| Task |
What you give back must match the data exactly, minus the pictures.

| Supplied material |
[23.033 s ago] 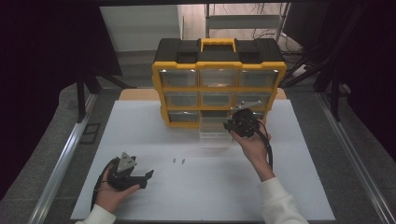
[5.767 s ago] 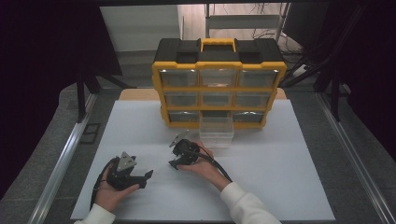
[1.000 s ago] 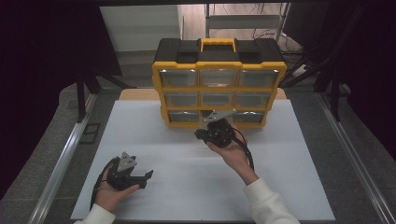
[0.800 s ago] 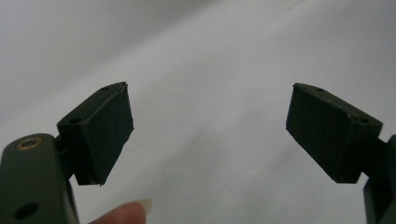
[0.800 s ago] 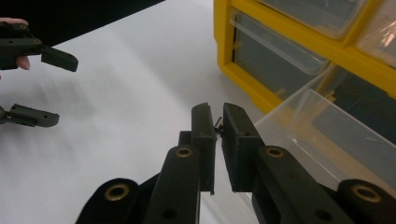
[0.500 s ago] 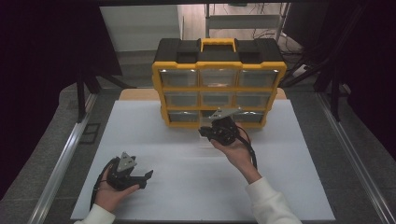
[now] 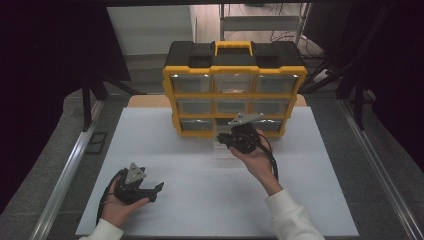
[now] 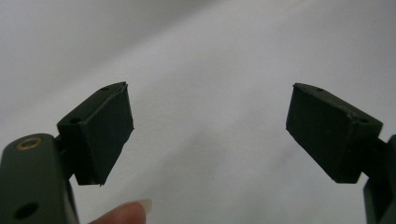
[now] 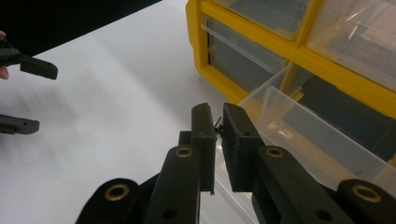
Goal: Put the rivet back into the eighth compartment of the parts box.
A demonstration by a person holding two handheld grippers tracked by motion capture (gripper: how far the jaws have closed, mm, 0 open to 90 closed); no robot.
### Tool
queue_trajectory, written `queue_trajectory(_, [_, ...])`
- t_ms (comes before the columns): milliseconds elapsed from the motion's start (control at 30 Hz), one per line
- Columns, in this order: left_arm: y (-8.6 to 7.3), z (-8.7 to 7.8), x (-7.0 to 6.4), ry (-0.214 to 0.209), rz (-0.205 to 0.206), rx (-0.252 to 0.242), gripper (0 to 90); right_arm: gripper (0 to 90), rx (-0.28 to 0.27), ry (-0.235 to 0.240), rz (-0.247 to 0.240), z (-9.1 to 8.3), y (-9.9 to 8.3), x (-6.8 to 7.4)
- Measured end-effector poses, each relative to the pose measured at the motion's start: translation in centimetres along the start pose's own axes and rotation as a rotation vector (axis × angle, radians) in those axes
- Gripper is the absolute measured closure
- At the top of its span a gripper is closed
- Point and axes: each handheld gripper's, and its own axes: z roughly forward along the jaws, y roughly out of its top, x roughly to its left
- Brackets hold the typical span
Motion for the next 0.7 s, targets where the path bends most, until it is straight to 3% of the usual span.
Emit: queue_trajectory(700, [0.0,0.0,0.0,0.001,0.000,-0.001,15.2,82.5,-0.022,-0.068,0.041,-1.2,-0.2,-1.8])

| Answer to the problem |
[23.033 s ago] 
[5.767 s ago] 
[1.000 s ago] 
[0.800 s ago] 
[0.800 s ago] 
[0.500 s ago] 
[now] 
[now] 
[now] 
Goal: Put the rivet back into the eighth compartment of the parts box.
A demonstration by a person holding two handheld grippers tracked by motion capture (gripper: how far the jaws have closed, mm, 0 open to 90 closed); no robot.
### Tool
queue_trajectory, written `queue_trajectory(_, [_, ...])`
- t_ms (comes before the columns): milliseconds elapsed from the motion's start (control at 30 Hz), one per line
- Columns, in this order: left_arm: y (-8.6 to 7.3), z (-8.7 to 7.8), x (-7.0 to 6.4), ry (-0.214 to 0.209), rz (-0.205 to 0.206), rx (-0.252 to 0.242), gripper (0 to 90); right_arm: gripper (0 to 90), rx (-0.28 to 0.27), ry (-0.235 to 0.240), rz (-0.247 to 0.240), z (-9.1 to 8.3), y (-9.9 to 8.3), x (-6.8 to 7.4)
- Measured end-effector poses, each relative to the pose measured at the motion's start: translation in centimetres along the start pose's own axes and rotation as a rotation vector (axis × angle, radians) in those axes
- Gripper is the absolute measured closure
- At the top of its span a gripper is closed
- Point and axes: each handheld gripper's, and its own axes: z roughly forward along the jaws, y roughly out of its top, x roughly to its left
- Brackets hold the typical span
Motion for the next 0.7 s, targets where the path bends most, until it is straight to 3% of the usual span.
Emit: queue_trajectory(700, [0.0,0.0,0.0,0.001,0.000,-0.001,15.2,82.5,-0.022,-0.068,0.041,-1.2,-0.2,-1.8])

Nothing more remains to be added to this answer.